Looking back on those days, I can say in all honesty that in spite of all the bad girls’ efforts, I still had some good times. I had a few select friends that I played hopscotch, jump rope and horsies with. I also was “friends" with several adults at Johnson School including the woman that watched the schoolyard during recess and the playtime breaks after lunch. I would hang out with her and chat and I really enjoyed our time together. I was a Library Aide and I liked my time doing it and spending time with Mrs. Gargodian, the librarian so much that I think it was a factor in me being a librarian as an adult. (She had such a great librarian name!) Under her tutelage, I learned to use some machines that are still used in libraries today and I could use them better than anyone else and repair them. Of course I enjoyed almost every single teacher I had there. I wouldn't be the person I am today if not for their hard work and encouragement.
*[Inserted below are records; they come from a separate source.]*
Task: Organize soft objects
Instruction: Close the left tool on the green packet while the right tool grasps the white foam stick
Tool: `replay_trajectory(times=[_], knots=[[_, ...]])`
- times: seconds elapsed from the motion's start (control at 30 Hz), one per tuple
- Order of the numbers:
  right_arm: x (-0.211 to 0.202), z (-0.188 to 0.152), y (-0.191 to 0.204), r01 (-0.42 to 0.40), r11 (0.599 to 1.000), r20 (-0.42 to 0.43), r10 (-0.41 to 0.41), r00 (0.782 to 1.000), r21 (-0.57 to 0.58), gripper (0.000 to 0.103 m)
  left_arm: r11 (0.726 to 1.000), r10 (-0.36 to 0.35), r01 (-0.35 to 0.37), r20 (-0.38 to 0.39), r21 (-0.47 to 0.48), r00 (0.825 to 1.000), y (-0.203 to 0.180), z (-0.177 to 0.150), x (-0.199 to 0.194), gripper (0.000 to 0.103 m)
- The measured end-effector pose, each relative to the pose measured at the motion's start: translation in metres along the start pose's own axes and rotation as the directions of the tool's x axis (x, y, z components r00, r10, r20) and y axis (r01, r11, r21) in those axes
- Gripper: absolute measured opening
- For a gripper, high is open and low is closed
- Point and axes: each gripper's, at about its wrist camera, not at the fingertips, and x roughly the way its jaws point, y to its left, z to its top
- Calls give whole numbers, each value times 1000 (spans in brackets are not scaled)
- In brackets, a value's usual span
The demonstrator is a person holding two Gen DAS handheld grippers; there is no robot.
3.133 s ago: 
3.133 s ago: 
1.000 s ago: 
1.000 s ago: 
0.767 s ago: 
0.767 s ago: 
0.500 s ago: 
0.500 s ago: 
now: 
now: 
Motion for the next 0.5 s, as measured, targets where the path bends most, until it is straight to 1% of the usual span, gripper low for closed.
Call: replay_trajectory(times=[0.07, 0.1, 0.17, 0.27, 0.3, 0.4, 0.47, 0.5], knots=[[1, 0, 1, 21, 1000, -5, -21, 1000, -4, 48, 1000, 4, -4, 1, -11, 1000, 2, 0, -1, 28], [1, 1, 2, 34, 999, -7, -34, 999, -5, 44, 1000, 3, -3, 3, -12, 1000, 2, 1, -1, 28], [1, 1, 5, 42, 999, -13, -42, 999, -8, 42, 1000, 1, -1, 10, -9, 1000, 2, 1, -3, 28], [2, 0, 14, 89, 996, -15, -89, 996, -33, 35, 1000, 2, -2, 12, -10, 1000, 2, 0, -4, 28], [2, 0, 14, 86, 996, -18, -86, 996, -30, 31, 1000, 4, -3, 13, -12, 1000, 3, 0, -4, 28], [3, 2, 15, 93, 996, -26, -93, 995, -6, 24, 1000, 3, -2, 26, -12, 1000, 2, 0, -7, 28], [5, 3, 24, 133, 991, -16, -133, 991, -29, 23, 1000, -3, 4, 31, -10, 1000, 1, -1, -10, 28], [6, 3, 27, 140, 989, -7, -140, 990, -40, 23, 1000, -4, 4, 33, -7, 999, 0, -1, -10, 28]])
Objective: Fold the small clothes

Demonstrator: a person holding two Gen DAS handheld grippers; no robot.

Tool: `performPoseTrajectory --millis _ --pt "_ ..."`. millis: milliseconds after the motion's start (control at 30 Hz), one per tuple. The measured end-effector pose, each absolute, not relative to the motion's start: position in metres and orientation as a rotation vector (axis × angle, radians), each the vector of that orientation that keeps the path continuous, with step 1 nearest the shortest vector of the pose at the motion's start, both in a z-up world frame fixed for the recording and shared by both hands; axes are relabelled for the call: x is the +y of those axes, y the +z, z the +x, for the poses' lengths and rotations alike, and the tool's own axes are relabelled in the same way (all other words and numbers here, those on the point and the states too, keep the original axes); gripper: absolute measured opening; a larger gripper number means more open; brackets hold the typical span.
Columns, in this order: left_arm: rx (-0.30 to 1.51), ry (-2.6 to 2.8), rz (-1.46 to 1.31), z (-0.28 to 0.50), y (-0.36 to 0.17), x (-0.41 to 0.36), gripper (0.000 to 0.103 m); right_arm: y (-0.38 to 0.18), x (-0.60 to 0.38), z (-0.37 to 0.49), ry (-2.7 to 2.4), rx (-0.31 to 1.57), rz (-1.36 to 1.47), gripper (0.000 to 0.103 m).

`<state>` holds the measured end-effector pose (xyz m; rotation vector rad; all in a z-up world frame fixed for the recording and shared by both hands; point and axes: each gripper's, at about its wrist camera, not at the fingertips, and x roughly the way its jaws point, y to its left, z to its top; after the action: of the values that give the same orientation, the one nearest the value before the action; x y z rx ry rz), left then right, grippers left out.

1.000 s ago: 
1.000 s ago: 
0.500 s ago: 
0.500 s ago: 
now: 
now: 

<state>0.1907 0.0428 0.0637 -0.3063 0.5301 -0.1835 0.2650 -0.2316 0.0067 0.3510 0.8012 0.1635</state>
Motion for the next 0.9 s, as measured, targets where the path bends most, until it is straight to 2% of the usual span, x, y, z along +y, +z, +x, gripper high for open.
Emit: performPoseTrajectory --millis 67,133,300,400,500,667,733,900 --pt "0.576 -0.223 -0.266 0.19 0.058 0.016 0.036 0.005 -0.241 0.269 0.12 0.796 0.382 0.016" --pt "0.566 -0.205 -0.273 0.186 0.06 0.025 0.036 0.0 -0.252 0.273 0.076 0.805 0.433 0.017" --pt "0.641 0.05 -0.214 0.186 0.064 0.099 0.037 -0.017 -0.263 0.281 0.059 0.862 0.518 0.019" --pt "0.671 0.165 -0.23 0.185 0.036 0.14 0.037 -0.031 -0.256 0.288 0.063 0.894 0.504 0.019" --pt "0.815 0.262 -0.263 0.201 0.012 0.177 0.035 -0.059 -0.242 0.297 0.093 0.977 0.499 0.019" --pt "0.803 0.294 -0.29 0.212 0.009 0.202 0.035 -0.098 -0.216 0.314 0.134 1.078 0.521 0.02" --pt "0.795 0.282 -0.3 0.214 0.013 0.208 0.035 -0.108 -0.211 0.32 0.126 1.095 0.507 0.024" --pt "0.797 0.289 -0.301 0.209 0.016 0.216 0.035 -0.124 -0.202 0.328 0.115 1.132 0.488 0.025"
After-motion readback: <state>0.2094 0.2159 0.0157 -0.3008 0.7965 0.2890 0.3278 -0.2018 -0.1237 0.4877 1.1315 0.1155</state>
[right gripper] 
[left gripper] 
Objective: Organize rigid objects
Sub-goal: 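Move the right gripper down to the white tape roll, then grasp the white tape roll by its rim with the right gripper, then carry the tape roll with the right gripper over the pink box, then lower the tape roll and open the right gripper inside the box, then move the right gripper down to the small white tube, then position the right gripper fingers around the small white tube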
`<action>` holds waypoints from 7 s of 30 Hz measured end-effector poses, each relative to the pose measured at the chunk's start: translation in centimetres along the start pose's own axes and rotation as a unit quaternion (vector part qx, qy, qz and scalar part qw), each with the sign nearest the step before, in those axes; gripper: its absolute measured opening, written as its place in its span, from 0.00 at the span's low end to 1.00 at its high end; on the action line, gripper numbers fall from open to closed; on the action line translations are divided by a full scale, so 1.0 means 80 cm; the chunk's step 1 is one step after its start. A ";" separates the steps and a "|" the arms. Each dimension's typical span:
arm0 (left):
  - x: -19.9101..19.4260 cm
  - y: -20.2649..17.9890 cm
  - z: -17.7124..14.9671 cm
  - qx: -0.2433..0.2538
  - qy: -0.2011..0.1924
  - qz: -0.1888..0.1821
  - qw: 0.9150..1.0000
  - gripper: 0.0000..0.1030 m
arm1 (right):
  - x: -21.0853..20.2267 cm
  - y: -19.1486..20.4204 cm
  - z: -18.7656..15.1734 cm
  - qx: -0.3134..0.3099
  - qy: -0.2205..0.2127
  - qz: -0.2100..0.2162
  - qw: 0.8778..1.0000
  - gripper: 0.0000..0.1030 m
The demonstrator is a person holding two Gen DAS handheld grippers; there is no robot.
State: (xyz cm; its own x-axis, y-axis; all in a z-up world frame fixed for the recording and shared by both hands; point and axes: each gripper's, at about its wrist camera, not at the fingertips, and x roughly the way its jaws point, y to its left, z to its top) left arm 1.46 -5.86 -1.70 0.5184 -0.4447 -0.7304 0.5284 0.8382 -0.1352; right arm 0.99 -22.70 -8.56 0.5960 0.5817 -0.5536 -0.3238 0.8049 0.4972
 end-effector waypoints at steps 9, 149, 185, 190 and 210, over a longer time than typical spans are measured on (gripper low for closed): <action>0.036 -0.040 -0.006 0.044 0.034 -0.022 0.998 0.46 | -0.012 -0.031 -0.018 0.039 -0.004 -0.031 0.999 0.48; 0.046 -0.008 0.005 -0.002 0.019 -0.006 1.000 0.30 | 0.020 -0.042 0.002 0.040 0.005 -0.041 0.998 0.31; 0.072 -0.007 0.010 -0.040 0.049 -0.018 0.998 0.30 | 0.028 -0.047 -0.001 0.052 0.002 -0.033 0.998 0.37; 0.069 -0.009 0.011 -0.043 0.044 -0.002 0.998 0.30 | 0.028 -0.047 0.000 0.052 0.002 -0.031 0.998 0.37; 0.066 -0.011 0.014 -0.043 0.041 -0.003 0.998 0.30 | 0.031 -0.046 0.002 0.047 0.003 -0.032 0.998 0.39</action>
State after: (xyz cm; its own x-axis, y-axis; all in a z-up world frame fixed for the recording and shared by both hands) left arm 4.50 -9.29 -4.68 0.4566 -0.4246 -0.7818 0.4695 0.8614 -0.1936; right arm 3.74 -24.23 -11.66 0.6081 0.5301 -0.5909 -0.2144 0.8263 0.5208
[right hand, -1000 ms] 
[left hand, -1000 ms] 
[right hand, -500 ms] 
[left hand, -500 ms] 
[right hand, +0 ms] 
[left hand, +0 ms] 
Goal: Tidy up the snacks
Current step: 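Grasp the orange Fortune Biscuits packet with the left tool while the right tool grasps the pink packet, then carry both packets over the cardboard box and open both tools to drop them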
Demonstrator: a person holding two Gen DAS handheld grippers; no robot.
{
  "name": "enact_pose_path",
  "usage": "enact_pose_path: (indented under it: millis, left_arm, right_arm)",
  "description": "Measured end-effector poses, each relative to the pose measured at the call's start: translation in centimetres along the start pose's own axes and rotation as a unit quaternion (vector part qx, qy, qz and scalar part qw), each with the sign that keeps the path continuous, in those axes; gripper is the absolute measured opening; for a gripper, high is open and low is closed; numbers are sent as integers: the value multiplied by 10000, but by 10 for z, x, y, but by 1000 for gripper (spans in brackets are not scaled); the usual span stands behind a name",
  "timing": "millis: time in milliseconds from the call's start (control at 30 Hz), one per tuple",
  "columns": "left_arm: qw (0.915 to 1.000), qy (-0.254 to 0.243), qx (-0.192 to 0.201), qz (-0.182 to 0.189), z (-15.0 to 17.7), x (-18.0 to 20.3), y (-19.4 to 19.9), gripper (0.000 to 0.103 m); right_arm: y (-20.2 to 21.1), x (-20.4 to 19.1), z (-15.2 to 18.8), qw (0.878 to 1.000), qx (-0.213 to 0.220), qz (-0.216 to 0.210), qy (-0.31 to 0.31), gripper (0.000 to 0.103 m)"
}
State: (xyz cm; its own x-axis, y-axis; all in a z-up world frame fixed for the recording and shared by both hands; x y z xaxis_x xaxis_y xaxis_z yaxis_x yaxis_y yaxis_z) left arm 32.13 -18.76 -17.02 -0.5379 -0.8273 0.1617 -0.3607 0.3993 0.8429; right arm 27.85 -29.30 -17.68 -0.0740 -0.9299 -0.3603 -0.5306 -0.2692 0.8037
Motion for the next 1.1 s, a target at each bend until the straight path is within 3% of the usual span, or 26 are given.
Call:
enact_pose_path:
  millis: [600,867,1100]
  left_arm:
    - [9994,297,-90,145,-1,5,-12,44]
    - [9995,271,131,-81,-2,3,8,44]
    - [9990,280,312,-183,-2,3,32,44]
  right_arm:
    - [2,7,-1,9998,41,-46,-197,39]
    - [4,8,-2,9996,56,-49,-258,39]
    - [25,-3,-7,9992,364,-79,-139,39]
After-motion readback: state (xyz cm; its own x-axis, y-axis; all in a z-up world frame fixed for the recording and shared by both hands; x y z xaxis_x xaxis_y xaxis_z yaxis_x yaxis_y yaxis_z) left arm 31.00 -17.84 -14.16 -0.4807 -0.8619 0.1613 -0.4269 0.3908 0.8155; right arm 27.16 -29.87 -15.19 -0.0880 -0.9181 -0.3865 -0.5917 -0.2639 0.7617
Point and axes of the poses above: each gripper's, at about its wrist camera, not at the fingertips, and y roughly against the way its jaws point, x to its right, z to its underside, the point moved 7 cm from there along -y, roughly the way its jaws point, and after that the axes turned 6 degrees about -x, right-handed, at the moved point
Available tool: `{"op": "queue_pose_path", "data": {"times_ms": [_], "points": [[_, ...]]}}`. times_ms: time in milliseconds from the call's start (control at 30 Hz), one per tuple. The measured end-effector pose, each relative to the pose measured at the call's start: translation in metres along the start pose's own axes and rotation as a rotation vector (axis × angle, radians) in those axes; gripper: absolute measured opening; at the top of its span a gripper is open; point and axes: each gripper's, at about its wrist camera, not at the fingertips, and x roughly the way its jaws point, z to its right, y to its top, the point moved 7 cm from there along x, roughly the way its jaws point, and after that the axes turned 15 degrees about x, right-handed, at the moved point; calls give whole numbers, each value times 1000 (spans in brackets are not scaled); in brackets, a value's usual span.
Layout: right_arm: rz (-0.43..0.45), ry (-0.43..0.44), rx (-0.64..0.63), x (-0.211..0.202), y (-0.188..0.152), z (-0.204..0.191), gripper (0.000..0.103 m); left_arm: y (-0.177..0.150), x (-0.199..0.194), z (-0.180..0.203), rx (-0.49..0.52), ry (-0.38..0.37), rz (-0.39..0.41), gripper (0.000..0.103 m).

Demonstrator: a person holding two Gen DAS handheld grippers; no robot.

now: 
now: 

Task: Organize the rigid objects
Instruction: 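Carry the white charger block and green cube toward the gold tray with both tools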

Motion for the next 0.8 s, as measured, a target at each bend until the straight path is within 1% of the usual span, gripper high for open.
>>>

 I don't know how I would have dealt with things if there was the technology then that we have today. If that wonderful little song, " Scum – Be Pam" was posted on Facebook rather than sung in front of a few classmates, it would have been a lot more difficult to get over. I think bullying is an issue that has to be addressed more strongly today than in the past. I don't think that old attitude of “If I could deal with it as a kid 30 years ago, then they can deal with it today" works anymore. Times have changed and approaches to problems need to change accordingly.